Malek incorpora Mercury (o Freddie e não a Daniela) . Do rebolado, passando por pequenos trejeitos, até a presença de palco. Está tudo ali. A entrega do ator foi absurda. O fato de o personagem ter inúmeras características torna uma fonte farta de inspiração, mas isso é também ônus. Armadilhas que o ator conseguiu escapar e nos convencer, sem soar uma paródia.
Na questão vocal, acertadamente, tudo foi dublado. Usa-se muito do áudio original e parte de um trabalho de Marc Martel, músico de extremo talento que corre o mundo cantando Queen de modo surpreendentemente semelhante.
Parte da complexidade mental de Freddie Mercury é exposta nos longos 134 minutos. As dúvidas e certezas sexuais, o processo de criação e a solidão tem presença marcante. Os demais personagens, de modo natural, são meros coadjuvantes. Ainda assim, temos pinceladas e nuances que tornam aquelas figuras algo um tanto além de decorativas.
O tempo dedicado à canção Bohemian Rhapsody é honroso, não só o fato de ser o título, mas por todo o esplendor da música. Curiosamente, optou-se por não tocá-la na íntegra. Há diversos pedaços espalhados ao longo do filme, em um diálogo com o próprio fato da música incorporar diversos estilos e dá aquela sensação de ser mais de uma.
A relação com o público, o magnetismo de Freddie Mercury, também é resgatado – da descoberta deste “poder”, até a consagração máxima. E com menos minutagem, mas de igual impacto, vemos como ele lida com a família. E neste ponto temos uma cena bem emocionante mais para o final de Bohemian Rhapsody
O transitar entre os anos é bem marcado pela direção de arte e figurino. As várias facetas do cantor ao longo da época retratada dão o tom e integram a personalidade, digamos, exótica. Já os efeitos visuais, principalmente no show Live Aid pesam bastante e me tiraram do filme. Entendo que reunir aquela quantidade de pessoas seria complicado, mas o CGI, do jeito que foi, ficou muito artificial.

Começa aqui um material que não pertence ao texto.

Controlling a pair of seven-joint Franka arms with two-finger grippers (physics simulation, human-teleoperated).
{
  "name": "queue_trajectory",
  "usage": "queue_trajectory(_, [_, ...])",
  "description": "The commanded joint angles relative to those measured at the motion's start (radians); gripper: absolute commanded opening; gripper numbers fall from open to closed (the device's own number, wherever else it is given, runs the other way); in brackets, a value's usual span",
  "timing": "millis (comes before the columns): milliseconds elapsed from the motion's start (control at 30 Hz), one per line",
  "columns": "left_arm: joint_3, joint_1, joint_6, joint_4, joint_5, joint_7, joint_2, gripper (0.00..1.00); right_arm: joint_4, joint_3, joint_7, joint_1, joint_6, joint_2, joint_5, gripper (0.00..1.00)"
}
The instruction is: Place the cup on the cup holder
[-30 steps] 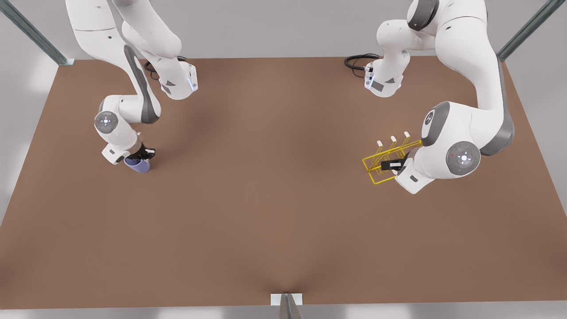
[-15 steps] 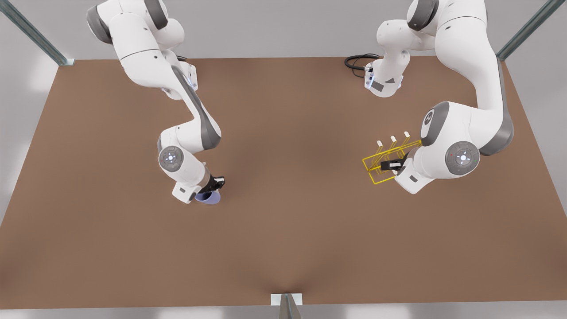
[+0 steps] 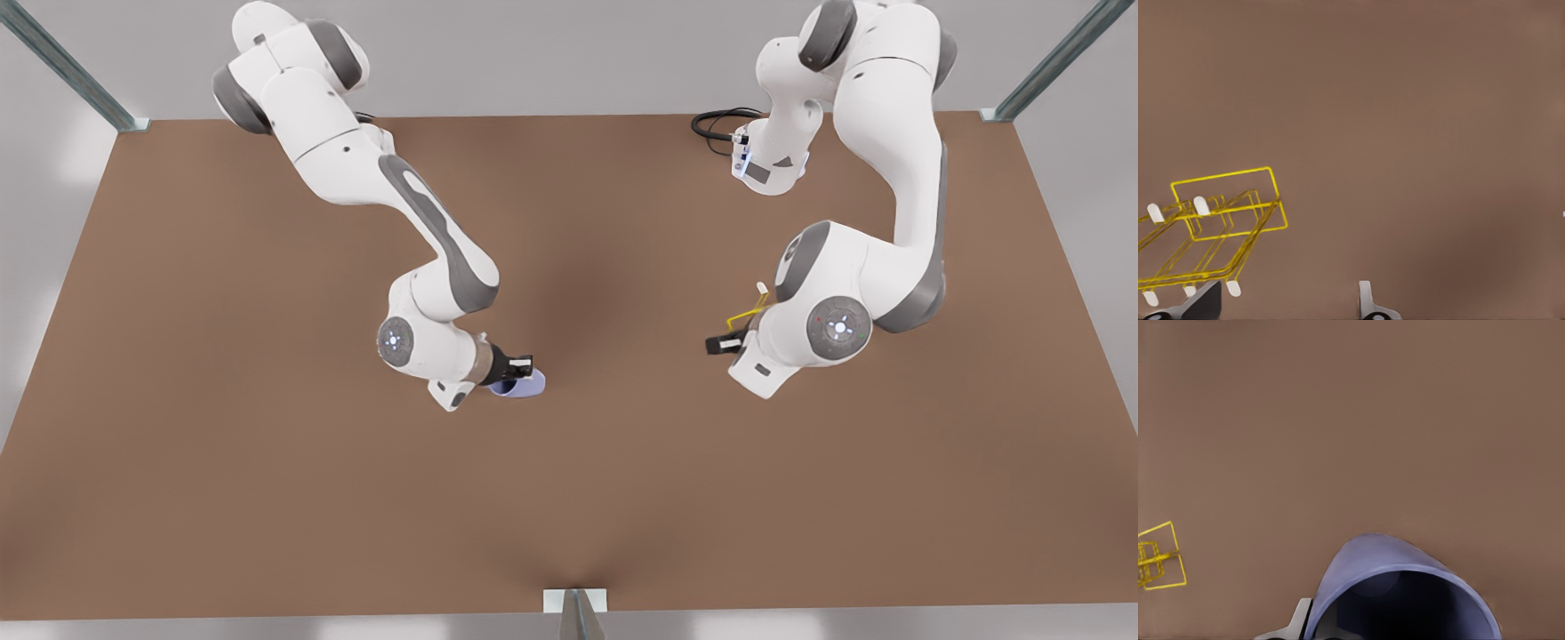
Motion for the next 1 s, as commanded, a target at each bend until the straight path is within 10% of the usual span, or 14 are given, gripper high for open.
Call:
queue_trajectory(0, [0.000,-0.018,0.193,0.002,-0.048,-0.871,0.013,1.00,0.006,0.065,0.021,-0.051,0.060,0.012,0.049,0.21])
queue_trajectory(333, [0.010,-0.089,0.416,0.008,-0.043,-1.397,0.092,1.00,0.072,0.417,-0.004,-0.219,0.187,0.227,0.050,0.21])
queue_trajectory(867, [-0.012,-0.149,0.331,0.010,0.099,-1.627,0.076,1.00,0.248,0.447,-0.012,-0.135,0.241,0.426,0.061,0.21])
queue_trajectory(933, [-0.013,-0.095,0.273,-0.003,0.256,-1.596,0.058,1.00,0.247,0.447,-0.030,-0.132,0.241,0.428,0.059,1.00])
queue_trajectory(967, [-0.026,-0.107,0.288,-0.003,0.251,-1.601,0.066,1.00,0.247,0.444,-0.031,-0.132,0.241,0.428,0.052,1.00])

O principal mérito é o filme não ter vergonha de se apoiar naquilo que ele tem de melhor para entregar: as músicas. Sabendo do potencial sonoro decorrente das letras, melodias e apresentações do Queen, seria duvidoso deixar tudo isso de escanteio. Tanto é que todas as vezes que o foco está nos sucessos do Queen, Bohemian Rhapsody ganha força e com certeza será o fator que fará novos e velhos fãs saírem da sessão com um sorriso no rosto, a despeito de uma falta de vigor do todo.